Prions are abnormal, pathogenic, transmissible agents that induce abnormal folding of specific normal cellular proteins called prion proteins, which are found most abundantly in the brain.
But Department of Applied Mathematics Professor Suzanne Sindi and her students have discovered a structural difference between two strains of prions that no one thought existed.
“We’re able to explain previously inconsistent research results through these differences,” Sindi said. “We showed them in yeasts, but then we analyzed the data on human prions, and these differences provide a plausible explanation there, too.”
Sindi’s work is detailed in a new paper in the prestigious journal Nature Structural Molecular Biology.
“Professor Sindi’s discovery is a testament to her creativity and the power of working at the intersections of disciplines, which are fertile ground for novel approaches to solving important problems,” School of Natural Sciences Dean Betsy Dumont said.
Researchers do not know a lot about prion diseases, or even about prions themselves. Even the functions of normal prion proteins are not completely understood, according to the CDC. What is known is that prion diseases affect the nervous system in humans and animals, and in people, impair brain function, and cause rapidly developing dementia, difficulty walking, hallucinations, muscle stiffness, confusion, fatigue and difficulty speaking.
Prion diseases are sometimes spread to humans by infected meat products, though some can also be inherited.

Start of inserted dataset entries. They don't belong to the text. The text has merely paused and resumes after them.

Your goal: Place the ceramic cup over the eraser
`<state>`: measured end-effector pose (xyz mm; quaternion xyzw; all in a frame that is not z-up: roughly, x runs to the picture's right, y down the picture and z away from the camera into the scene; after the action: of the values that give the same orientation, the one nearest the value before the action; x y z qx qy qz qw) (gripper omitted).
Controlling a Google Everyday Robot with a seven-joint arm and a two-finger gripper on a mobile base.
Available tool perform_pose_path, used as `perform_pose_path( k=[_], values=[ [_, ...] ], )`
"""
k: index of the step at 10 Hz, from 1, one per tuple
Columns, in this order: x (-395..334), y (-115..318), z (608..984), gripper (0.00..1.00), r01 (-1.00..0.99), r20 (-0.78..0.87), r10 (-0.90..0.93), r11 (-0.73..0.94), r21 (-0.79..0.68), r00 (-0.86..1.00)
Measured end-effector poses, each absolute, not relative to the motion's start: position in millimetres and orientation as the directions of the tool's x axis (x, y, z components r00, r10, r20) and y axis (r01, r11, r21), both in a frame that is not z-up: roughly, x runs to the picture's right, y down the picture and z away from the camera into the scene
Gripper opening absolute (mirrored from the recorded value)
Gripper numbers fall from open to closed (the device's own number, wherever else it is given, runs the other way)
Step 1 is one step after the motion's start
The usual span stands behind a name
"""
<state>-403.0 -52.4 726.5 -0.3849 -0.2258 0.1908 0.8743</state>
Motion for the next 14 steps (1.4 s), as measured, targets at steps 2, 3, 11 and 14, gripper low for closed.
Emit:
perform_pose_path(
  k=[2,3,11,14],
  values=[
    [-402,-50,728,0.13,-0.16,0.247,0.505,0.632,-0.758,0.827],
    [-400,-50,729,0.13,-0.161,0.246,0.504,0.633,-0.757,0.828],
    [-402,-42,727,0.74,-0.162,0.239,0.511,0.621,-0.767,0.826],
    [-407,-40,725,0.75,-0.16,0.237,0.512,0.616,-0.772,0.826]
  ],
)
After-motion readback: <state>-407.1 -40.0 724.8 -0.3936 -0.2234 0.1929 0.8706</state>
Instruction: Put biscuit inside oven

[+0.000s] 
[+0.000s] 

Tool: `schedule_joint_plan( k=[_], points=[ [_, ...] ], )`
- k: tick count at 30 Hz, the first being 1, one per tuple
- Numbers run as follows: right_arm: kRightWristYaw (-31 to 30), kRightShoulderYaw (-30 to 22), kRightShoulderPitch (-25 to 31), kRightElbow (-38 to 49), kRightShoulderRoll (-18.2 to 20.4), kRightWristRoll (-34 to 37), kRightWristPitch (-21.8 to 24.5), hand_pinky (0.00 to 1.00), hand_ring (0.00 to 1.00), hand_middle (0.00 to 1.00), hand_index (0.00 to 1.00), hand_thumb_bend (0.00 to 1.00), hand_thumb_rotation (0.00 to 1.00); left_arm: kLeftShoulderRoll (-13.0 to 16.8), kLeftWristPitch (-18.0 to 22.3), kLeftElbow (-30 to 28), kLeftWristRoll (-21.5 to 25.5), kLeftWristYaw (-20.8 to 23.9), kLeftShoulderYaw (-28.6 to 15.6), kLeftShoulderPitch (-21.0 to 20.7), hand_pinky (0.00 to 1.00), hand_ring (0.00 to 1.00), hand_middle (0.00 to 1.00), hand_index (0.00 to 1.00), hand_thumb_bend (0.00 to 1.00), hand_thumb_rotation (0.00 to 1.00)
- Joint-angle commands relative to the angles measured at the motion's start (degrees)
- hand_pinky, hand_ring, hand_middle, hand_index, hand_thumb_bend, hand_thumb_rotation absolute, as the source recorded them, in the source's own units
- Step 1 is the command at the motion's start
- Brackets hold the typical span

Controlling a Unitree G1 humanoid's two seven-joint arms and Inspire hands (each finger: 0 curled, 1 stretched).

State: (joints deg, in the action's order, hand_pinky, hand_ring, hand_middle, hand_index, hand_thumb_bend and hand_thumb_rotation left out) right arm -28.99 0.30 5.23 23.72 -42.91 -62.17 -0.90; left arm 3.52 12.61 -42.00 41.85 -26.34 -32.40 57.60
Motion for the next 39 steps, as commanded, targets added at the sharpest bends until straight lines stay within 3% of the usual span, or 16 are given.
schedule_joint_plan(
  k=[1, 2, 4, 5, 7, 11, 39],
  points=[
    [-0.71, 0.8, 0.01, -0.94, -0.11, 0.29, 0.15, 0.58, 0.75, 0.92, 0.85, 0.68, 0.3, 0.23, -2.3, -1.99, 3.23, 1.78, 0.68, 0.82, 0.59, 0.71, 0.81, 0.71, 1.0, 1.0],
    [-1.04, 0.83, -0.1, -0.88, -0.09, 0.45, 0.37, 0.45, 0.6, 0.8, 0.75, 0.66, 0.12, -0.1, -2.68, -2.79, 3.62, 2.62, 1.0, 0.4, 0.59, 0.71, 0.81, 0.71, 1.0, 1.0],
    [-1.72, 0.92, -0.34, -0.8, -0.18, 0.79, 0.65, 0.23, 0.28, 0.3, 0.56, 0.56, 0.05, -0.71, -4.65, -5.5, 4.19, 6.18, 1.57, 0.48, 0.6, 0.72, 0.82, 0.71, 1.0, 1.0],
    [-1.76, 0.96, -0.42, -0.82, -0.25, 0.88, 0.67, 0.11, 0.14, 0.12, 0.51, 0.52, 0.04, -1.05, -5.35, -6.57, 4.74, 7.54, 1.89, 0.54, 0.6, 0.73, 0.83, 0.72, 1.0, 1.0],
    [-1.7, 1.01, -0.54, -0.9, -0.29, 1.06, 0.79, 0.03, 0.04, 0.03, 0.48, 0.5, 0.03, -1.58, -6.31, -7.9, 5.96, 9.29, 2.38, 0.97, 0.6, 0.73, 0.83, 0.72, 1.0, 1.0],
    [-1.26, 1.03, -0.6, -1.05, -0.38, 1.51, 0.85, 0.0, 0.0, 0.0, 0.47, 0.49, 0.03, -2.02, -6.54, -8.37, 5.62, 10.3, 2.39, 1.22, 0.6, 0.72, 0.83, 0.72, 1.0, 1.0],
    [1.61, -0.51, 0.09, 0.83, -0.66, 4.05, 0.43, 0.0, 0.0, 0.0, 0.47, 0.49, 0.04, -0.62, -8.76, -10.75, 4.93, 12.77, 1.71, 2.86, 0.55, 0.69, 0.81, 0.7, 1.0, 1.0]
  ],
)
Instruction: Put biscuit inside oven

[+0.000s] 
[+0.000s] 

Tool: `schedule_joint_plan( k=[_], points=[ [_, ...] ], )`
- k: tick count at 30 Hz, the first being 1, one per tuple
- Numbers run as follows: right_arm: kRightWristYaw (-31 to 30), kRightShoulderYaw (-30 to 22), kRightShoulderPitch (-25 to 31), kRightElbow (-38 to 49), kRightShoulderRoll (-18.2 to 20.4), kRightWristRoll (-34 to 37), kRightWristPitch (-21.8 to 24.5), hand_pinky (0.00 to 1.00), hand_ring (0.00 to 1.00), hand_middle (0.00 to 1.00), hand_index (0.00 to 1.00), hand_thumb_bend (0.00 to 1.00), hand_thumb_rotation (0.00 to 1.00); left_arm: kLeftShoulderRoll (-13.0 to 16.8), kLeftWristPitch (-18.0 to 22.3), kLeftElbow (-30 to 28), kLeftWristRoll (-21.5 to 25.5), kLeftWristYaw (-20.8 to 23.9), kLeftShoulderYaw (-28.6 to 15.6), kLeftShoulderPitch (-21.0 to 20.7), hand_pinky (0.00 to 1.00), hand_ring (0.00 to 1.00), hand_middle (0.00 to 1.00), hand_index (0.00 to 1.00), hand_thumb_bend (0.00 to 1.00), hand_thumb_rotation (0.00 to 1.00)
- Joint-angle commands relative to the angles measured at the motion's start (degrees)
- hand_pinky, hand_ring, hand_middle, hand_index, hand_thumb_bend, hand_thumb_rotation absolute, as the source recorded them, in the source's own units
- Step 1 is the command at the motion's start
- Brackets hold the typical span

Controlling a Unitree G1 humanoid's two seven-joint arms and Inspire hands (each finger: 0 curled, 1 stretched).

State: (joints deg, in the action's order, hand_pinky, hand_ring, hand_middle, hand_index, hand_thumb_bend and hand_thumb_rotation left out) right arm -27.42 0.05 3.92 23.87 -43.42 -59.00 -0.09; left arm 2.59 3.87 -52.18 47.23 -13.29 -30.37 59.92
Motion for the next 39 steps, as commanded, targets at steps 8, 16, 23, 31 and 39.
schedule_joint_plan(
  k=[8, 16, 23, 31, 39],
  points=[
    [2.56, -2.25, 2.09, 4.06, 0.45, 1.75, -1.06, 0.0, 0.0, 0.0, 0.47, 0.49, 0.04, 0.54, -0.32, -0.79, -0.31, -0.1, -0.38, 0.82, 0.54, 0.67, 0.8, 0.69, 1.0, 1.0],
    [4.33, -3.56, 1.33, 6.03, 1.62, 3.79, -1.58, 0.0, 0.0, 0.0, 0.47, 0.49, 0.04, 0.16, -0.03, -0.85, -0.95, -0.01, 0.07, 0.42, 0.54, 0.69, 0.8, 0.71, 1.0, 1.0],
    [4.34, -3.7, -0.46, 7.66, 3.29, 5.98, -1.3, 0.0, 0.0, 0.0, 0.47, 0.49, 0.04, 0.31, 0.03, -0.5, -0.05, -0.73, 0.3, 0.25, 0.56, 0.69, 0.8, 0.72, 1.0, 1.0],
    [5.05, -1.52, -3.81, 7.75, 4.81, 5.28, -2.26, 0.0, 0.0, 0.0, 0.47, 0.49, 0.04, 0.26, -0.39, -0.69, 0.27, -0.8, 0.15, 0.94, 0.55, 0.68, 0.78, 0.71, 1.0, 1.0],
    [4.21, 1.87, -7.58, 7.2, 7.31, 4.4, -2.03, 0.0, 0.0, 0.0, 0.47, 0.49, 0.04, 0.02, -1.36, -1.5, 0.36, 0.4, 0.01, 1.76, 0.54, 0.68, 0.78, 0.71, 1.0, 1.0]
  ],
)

Sindi, a member of the Health Sciences Research Institute, uses yeasts to learn how to take advantage of normal biological systems to reverse the proteins’ aggregate misfolding folding processes.
“If we can understand them in yeasts, it could be incredibly helpful in finding treatments for the human prion diseases,” she said.
Her work is being supported through a Research Project (RO1) Grant from the National Institutes of Health — the original and oldest grant program through the federal agency. It’s rare for an applied math researcher to receive such a grant, as it is still unusual for applied math researchers to turn their focus to health-related matters.
“Getting this award speaks to both the exceptional quality of Suzanne’s research program as well as her effectiveness in working across disciplinary boundaries, bringing advanced mathematical methods to help to solve important problems in biology,” said Professor Mayya Tokman, applied math department chair. “Our department has fostered interdisciplinary research since its beginning and it is good to see that such efforts are paying off by bringing such prestigious awards to applied math faculty.”